The American Prospect published a piece by Garance Franke-Ruta criticizing the film for ignoring the role that municipal governance plays in crime in the United States, and ignoring African-American urban victims of violence while focusing on the unusual events of Columbine. "A decline in murders in New York City alone—from 1,927 in 1993 to 643 in 2001—had, for example, a considerable impact on the declining national rate. Not a lot of those killers or victims were the sort of sports-hunters or militiamen Moore goes out of his way to interview and make fun of."

===MPAA rating===
The film was rated R by the Motion Picture Association of America, which means that children under the age of 17 were not admitted to see the film theatrically unless under supervision. Film critic Roger Ebert chastized the MPAA for this move as "banning teenagers from those films they most need to see". Ebert had criticized the MPAA rating system on previous occasions. The film was noted for "some violent images and language".

===Gross revenue===
With a budget of $4 million, Bowling for Columbine grossed $58,008,423 worldwide, including $21,576,018 in the United States. The documentary also broke box office records internationally, becoming the highest-grossing documentary in the United Kingdom, Australia, and Austria. These records were later eclipsed by Moore's next documentary, Fahrenheit 9/11.
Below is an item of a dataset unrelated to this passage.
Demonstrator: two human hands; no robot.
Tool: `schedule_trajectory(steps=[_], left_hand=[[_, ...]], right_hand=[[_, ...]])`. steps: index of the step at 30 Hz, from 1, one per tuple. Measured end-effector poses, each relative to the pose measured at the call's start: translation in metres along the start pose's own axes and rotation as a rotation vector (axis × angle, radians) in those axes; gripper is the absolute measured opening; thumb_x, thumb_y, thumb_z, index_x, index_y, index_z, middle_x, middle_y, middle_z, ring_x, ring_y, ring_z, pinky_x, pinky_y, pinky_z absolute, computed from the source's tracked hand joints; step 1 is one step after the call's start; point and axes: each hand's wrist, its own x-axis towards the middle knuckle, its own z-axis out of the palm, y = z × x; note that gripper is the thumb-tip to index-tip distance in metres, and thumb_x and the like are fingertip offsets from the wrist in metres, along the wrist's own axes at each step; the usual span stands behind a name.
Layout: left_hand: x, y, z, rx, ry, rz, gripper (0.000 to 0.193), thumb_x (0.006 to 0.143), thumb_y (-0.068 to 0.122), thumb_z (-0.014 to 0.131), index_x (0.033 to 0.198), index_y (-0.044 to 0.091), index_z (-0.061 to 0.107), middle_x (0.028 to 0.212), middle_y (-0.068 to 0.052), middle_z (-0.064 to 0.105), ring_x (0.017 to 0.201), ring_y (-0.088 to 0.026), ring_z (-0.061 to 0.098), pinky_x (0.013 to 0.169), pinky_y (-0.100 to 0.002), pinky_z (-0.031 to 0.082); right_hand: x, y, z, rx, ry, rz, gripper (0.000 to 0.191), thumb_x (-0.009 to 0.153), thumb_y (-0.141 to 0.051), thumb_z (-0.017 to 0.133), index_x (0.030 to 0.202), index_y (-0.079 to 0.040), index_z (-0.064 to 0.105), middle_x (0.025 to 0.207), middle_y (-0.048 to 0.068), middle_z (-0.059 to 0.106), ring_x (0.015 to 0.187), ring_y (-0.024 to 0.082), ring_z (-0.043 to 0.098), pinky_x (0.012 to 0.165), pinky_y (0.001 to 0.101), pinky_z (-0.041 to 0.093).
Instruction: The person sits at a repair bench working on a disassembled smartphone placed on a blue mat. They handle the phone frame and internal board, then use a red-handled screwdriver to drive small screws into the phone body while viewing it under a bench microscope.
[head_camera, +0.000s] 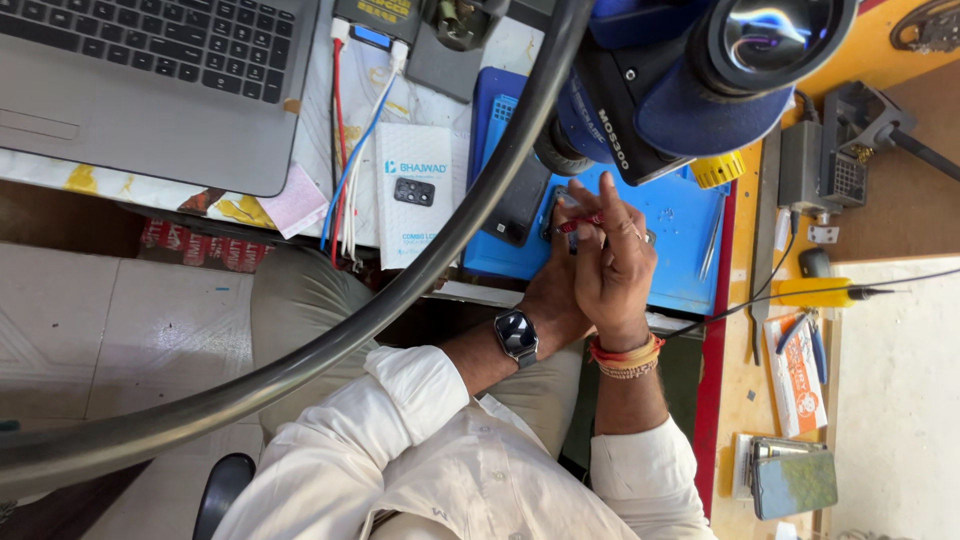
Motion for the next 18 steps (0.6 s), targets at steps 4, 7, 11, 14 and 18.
schedule_trajectory(steps=[4,7,11,14,18], left_hand=[[-0.002,-0.001,0.000,-0.132,0.107,0.010,0.058,0.097,0.030,0.060,0.145,-0.001,0.049,0.143,-0.023,0.052,0.142,-0.042,0.043,0.119,-0.081,0.018],[0.000,-0.003,0.000,0.000,0.076,-0.002,0.061,0.097,0.032,0.060,0.146,-0.004,0.048,0.144,-0.027,0.052,0.142,-0.047,0.041,0.118,-0.078,0.021],[0.001,-0.002,-0.001,0.005,-0.007,0.034,0.059,0.100,0.031,0.060,0.144,-0.007,0.047,0.141,-0.029,0.051,0.137,-0.050,0.040,0.116,-0.082,0.020],[0.000,-0.005,0.002,-0.054,0.061,0.054,0.061,0.096,0.030,0.061,0.142,-0.007,0.048,0.141,-0.028,0.050,0.142,-0.047,0.039,0.116,-0.081,0.022],[0.003,-0.003,0.015,-0.147,-0.025,-0.059,0.060,0.102,0.031,0.056,0.148,-0.005,0.042,0.149,-0.026,0.045,0.143,-0.048,0.037,0.120,-0.073,0.024]], right_hand=[[0.001,0.004,0.001,-0.226,0.037,-0.095,0.049,0.093,-0.005,0.081,0.139,-0.005,0.064,0.090,0.007,0.072,0.084,0.021,0.066,0.107,0.0422,0.046],[0.002,0.005,0.002,-0.094,0.005,-0.043,0.050,0.096,-0.001,0.069,0.144,-0.004,0.056,0.108,0.009,0.074,0.100,0.022,0.067,0.107,0.0393,0.047],[0.005,0.004,0.002,-0.232,0.030,-0.143,0.045,0.097,0.000,0.077,0.139,-0.007,0.064,0.101,0.005,0.078,0.092,0.017,0.071,0.107,0.0404,0.045],[0.007,0.002,0.001,-0.194,0.006,-0.100,0.052,0.092,-0.005,0.083,0.139,-0.004,0.063,0.099,0.007,0.077,0.091,0.024,0.064,0.100,0.0414,0.047],[0.005,0.005,0.001,-0.148,0.013,-0.078,0.048,0.095,-0.004,0.079,0.140,-0.007,0.063,0.106,0.009,0.076,0.102,0.028,0.067,0.098,0.0408,0.053]])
==Awards and nominations==
- 2002 Winner, 55th Anniversary Prize, 2002 Cannes Film Festival
- 2002 Winner, VPRO IDFA Audience Award, International Documentary Film Festival Amsterdam
- 2003 Winner, César Awards, Best Foreign Film
- 2003 Winner, International Documentary Association (IDA) - Best Documentary of All Time
- 2003 Winner, Academy Award, Best Documentary Feature

During the screening at the 2002 Cannes Film Festival the film received a 13-minute standing ovation. It also won "Most Popular International Film" at the 2002 Vancouver International Film Festival.

Moore was both applauded and booed at the Academy Awards on March 23, 2003, when he used his acceptance speech as an opportunity to proclaim his opposition to the presidency of George W. Bush and the United States-led invasion of Iraq, which had begun just a few days earlier.

In 2005, it was voted the third most popular film in the British Channel 4 program The 50 Greatest Documentaries of all time.

==Home media==
Bowling for Columbine was released on VHS and DVD by MGM Home Entertainment on August 19, 2003. The film was released on DVD and Blu-ray in a digital restoration with supplementary features by the Criterion Collection in June 2018.